Introduction to John R. Hicks

Let me tell you about John Richard Hicks, a British neo-Keynesian economist born in 1904 in the United Kingdom. He studied at Oxford University and later lectured there, building a career that spanned key areas like labor economics, utility and price theory, macroeconomics, and welfare economics. In 1972, he shared the Nobel Memorial Prize in Economics with Kenneth Arrow for their work on general equilibrium theory and welfare theory.

Key Takeaways from Hicks' Work

You should know that John R. Hicks was a neo-Keynesian economist noted for his broad contributions to both microeconomic and macroeconomic theory. His major works include advances in microeconomic price and utility theory, the Hicks compensation test in welfare economics, and the IS-LM model in macroeconomics. He received the Nobel Prize in 1972 specifically for his advancements in general equilibrium and welfare economics. Hicks lived from 1904 to 1989, passing away at age 85.

Early Life and Education

John R. Hicks was born on April 8, 1904, in Warwick, United Kingdom. He attended Clifton College and then Oxford University from 1917 to 1926, focusing on economics, math, philosophy, and politics. After graduating, he lectured at the London School of Economics from 1926 to 1935, and also taught at Cambridge University and the University of Manchester before returning to Oxford in 1946. He married economist Ursula Webb in 1935; they had no children. Hicks was knighted in 1964 for his economic contributions and won the Nobel Prize in 1972. He died on May 20, 1989.

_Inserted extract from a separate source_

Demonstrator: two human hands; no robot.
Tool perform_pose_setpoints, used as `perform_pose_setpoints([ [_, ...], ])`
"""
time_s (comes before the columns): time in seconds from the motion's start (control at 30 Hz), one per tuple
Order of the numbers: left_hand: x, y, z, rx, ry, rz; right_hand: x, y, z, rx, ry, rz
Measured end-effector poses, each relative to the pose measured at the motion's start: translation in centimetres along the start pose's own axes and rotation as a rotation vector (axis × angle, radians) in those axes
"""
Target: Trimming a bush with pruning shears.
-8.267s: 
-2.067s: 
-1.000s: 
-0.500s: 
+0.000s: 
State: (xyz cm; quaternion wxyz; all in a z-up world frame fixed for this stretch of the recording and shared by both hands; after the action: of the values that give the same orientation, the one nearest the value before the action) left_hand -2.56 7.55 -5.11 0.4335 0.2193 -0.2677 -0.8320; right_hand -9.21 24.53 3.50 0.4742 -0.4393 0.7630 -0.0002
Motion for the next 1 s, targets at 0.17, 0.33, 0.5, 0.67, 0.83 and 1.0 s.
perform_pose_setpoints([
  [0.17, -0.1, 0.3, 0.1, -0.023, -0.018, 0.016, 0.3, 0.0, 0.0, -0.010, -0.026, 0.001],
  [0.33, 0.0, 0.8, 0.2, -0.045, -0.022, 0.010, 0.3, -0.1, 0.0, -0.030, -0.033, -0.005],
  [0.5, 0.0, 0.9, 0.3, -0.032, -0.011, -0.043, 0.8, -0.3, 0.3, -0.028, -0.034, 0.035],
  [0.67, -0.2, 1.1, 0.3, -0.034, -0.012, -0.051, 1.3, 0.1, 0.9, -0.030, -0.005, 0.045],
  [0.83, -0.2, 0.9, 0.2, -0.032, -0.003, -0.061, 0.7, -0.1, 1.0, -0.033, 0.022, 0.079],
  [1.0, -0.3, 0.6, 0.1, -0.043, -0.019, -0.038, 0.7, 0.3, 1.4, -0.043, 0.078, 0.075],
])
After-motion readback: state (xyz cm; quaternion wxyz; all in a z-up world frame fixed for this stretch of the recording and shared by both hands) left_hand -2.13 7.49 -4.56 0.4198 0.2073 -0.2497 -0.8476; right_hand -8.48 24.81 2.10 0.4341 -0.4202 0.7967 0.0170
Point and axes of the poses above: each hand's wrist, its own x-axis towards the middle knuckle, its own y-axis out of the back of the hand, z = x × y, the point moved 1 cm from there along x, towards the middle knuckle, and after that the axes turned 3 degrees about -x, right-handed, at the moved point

Notable Accomplishments and Honors

Throughout his career, Hicks contributed to economic theory from neoclassical price theory to macroeconomic modeling. He shared the 1972 Nobel Prize with Kenneth J. Arrow for their work on general equilibrium analysis and welfare economics. Prior to that, he was knighted in 1964 and received honorary doctorates from several U.K. universities.

Published Works

In his first book, Theory of Wages, Hicks developed the microeconomics of wage determination in competitive and regulated markets, introducing the elasticity of substitution between capital and labor to argue against Karl Marx's theory that labor-saving progress reduces labor's income share. This became a standard text in labor economics. His early papers and second book, Value and Capital, advanced utility and price theory with the Hicksian compensated demand curve, concepts of composite goods, and income and substitution effects. He also formalized comparative statics and introduced Walrasian general equilibrium theory to English-speaking audiences, showing how markets interact to reach overall equilibrium.

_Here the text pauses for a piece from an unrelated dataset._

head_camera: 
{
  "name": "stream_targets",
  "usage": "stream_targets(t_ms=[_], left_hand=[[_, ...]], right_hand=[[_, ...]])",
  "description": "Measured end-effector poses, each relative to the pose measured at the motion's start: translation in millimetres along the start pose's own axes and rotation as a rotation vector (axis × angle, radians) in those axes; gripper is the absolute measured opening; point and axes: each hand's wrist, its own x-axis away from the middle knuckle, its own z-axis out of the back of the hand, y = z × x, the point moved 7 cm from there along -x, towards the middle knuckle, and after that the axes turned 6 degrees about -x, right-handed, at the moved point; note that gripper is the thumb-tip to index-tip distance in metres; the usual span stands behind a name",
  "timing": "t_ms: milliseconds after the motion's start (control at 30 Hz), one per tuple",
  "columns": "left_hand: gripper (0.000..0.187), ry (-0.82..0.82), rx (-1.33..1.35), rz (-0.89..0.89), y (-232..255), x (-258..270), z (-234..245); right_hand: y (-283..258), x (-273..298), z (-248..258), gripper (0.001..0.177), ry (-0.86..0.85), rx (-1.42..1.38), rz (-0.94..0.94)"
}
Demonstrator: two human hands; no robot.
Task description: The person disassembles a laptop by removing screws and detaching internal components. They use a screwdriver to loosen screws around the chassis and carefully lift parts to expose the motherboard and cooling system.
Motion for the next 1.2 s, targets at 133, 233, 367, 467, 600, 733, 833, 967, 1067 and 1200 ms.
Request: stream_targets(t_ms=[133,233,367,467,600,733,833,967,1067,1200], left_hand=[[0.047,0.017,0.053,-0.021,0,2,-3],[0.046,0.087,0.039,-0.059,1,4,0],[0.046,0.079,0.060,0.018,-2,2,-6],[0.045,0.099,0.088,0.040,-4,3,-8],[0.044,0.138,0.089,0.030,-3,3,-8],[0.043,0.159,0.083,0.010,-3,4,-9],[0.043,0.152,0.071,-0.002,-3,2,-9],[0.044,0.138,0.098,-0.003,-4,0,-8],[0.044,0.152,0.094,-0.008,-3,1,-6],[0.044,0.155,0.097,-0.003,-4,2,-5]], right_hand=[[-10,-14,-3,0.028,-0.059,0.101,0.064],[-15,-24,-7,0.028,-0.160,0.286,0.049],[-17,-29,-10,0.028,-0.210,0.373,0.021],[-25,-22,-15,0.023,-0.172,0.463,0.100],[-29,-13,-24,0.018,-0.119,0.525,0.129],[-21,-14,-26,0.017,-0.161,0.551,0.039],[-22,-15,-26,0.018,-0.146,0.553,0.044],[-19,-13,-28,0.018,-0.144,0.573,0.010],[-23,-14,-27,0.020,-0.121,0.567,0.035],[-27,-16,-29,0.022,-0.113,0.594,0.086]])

Legacy and Major Contributions

Hicks is remembered for four key contributions. First, the elasticity of substitution, which shows labor-saving processes don't necessarily reduce labor's share of national income. Second, the IS-LM model, which formalizes Keynesian theory to depict equilibrium with less-than-full employment through interactions of financial and real goods markets; it's a standard tool for assessing policies and fluctuations. Third, his 1939 book Value and Capital, where Hicksian models demonstrate how preferences, prices, and income shape demand, forming foundations of microeconomic price theory. Fourth, in welfare economics, the Hicks compensation principle judges economic changes by comparing losers' losses to winners' gains.

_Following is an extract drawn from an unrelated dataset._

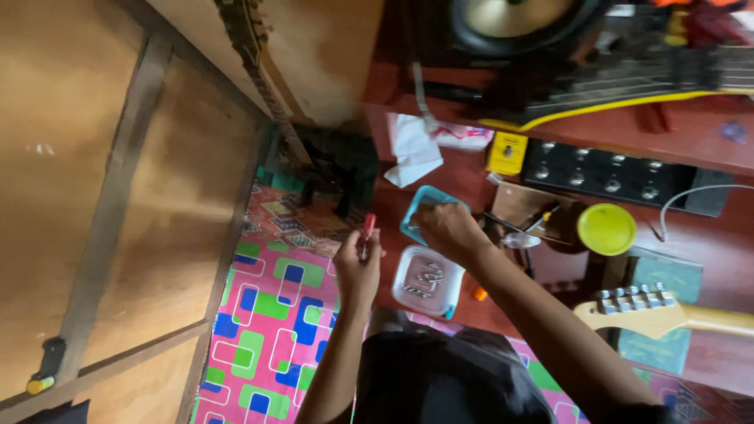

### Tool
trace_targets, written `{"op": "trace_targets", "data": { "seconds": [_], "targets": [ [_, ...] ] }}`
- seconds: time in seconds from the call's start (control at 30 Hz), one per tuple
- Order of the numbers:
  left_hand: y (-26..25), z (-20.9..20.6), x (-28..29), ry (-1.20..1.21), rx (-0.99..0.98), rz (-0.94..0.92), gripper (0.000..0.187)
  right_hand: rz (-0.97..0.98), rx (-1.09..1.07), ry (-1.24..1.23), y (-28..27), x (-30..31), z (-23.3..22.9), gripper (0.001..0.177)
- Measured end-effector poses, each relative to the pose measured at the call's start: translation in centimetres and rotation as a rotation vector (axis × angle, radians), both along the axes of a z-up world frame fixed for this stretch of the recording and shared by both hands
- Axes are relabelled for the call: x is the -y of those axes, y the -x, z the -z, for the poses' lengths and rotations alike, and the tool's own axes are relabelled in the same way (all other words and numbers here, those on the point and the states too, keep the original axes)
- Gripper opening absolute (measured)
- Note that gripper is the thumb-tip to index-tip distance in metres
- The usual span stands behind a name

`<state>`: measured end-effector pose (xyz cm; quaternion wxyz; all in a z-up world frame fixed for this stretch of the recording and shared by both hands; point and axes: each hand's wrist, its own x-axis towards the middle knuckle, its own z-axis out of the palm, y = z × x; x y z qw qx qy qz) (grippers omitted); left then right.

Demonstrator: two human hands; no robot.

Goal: The person uses a screwdriver to tighten the tuning pegs on the headstock of a guitar neck. They repeatedly pick up small metal parts from a container and place them on the headstock while adjusting the pegs.

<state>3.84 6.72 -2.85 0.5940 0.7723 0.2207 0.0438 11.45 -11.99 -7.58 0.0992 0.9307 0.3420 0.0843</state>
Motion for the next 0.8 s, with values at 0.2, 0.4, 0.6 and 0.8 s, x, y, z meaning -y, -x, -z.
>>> {"op": "trace_targets", "data": {
  "seconds": [0.2, 0.4, 0.6, 0.8],
  "targets": [
    [-0.9, 0.2, -3.9, -0.068, 0.04, 0.079, 0.013, 0.078, -0.143, -0.025, -0.8, 0.3, 7.1, 0.013],
    [-1.4, -0.5, -6.1, -0.048, 0.041, 0.172, 0.011, 0.061, -0.103, -0.004, -0.9, -0.9, 3.6, 0.016],
    [-1.7, -0.6, -5.8, -0.059, 0.158, 0.222, 0.009, 0.12, -0.21, -0.153, -0.9, 0.1, 0.8, 0.018],
    [0.4, -5.7, -3.3, 0.044, 0.145, 0.342, 0.016, 0.368, -0.548, -0.97, 2.4, 1.2, -11.0, 0.013]
  ]
}}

What John R. Hicks Is Known For

You might wonder what makes John R. Hicks stand out—he's considered one of the most influential economists of the 20th century for his work in labor economics, utility and price theory, macroeconomics, and welfare economics. He won the Nobel with Arrow for general equilibrium and welfare theories. His IS-LM model illustrates the relationship between goods markets (IS) and money markets (LM), showing how they intersect to determine short-run equilibrium in interest rates and output, often used to analyze market preference impacts on GDP and rates.

The Bottom Line

In summary, John R. Hicks ranks among the 20th century's top economists for his contributions to labor and welfare economics, among others. His collaborative work with Kenneth Arrow on general equilibrium and welfare theory earned them the 1972 Nobel Prize.

Important Notes

  • Hicks' wife, Ursula Webb, co-founded the Review of Economic Studies in 1933 for young economists.